A couple of years ago I reverse-engineered an important critical security bug in VMware ESXi vmxnet3 virtual network adapter (CVE-2018-6981) that was leveraged in a full guest-to-host VM escape exploit demonstrated at GeekPwn 2018 competition. I published the results in my twitter and github, and (since there was no way to know if I identified the right bug) later confirmed it against the official bug details. This blog article is a quick wrap-up of that research project.
In mid 2019 I noticed that the world's probably most popular corporate-grade hypervisor VMware ESXi (perhaps better known by its full product name VMware vSphere) is suspiciously low on known security bugs. While security issues in VMware Workstation are very common to show up in the VMware Security Advisories and at security conferences, similar issues in ESXi are significantly more rare1. In fact, based on a nearly total absense of any vulnerability research writeups or whitepapers targeting it, ESXi seemed like a forbidden territory that saw no security research scrutiny whatsoever. For an experienced security researcher situations like this look like a big red flag.
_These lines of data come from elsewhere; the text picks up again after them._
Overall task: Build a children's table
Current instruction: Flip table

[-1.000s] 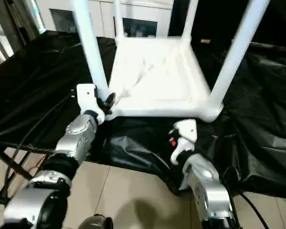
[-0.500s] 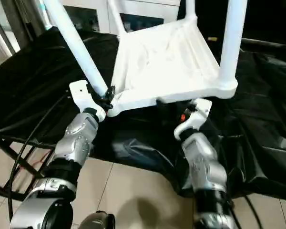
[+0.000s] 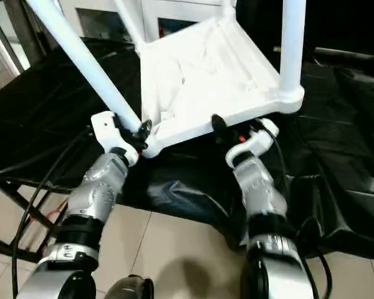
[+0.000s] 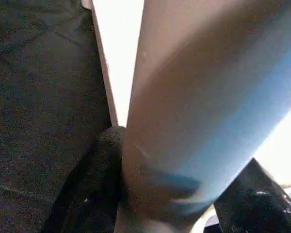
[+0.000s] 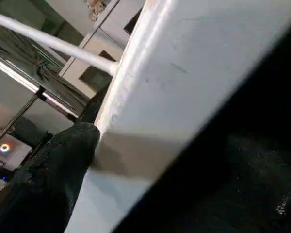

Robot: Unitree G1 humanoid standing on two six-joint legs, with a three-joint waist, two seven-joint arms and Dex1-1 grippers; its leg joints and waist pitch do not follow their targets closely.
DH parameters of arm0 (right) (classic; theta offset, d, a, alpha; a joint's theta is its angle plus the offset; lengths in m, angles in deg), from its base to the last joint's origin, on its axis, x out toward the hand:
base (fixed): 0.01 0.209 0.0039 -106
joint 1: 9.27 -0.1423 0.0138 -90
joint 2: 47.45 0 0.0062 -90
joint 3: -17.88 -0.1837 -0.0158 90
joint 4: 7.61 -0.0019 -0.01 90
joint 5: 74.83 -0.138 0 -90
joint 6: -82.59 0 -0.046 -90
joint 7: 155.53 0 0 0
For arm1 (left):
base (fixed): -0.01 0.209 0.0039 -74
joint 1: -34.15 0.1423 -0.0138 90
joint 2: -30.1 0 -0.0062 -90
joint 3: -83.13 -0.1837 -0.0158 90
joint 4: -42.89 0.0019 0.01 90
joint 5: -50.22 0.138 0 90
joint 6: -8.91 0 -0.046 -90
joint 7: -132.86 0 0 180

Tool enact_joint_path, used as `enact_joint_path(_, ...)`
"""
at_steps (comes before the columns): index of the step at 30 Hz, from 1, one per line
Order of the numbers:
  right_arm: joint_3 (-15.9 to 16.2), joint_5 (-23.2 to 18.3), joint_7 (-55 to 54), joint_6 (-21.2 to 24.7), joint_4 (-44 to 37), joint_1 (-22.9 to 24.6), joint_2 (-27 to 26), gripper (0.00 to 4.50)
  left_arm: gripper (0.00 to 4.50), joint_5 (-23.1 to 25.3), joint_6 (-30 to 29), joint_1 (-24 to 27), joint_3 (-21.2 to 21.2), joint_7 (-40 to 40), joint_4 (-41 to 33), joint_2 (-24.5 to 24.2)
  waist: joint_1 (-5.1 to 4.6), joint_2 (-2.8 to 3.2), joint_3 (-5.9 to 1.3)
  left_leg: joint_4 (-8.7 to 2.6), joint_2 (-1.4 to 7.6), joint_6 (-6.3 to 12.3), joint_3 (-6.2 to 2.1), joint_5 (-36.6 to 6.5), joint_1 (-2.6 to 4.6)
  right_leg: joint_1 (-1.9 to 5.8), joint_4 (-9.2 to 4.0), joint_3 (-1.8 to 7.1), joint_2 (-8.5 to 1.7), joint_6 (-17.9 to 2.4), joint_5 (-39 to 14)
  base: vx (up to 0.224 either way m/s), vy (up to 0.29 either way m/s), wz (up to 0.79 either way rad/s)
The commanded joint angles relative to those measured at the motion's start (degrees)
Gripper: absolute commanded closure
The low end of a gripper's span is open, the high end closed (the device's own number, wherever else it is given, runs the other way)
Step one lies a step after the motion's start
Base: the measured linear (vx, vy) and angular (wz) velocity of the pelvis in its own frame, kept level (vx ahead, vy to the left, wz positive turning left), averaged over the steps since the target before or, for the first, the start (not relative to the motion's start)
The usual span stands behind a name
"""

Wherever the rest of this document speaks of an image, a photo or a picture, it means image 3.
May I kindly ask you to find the white plastic table top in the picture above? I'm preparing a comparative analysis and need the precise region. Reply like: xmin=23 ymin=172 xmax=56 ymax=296
xmin=136 ymin=15 xmax=305 ymax=158

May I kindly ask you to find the white plastic table leg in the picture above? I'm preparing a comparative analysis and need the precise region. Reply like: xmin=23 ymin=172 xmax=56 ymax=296
xmin=26 ymin=0 xmax=144 ymax=133
xmin=278 ymin=0 xmax=307 ymax=94
xmin=113 ymin=0 xmax=146 ymax=52
xmin=221 ymin=0 xmax=239 ymax=21

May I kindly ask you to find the black mat cloth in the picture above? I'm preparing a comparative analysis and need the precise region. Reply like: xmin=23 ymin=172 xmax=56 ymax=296
xmin=0 ymin=36 xmax=374 ymax=259

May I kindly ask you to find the white glass-door cabinet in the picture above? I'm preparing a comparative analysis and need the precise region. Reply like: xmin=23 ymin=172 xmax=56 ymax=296
xmin=59 ymin=0 xmax=225 ymax=41

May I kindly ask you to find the grey metal bar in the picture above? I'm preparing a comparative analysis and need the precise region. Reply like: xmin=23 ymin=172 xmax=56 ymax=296
xmin=311 ymin=46 xmax=374 ymax=65

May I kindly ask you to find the dark grey robot foot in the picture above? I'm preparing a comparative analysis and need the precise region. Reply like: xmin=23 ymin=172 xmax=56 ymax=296
xmin=105 ymin=273 xmax=155 ymax=299

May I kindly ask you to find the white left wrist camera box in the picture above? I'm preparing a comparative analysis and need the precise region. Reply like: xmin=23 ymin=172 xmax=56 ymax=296
xmin=90 ymin=111 xmax=140 ymax=166

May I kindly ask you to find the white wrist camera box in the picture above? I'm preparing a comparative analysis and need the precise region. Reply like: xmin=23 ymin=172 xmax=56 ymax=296
xmin=226 ymin=118 xmax=279 ymax=166
xmin=90 ymin=111 xmax=140 ymax=166

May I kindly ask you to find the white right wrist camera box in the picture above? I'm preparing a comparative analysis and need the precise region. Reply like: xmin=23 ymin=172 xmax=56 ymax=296
xmin=226 ymin=118 xmax=279 ymax=166

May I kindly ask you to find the red cord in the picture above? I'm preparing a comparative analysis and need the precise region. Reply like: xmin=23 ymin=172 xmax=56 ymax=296
xmin=48 ymin=199 xmax=68 ymax=222

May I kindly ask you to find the black folding table frame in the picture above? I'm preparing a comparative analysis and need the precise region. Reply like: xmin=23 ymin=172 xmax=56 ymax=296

After some OSINT research I found only one reputable mention of a serious (and proved exploitable) security issue in VMware ESXi: just a couple months before then, a full guest-to-host escape (zero day exploit) from a VMware ESXi virtual machine was publicly demonstrated at the Chinese Pwn2Own competition GeekPwn 2018. However, no details of the bug were available, aside from a brief non-technical mention in the VMware security advisory crediting Zhangyanyu of Chaitin Tech. I decided to spare a few nights and investigate the vulnerability by myself, based on the binary security patches that were already rolled out by the vendor.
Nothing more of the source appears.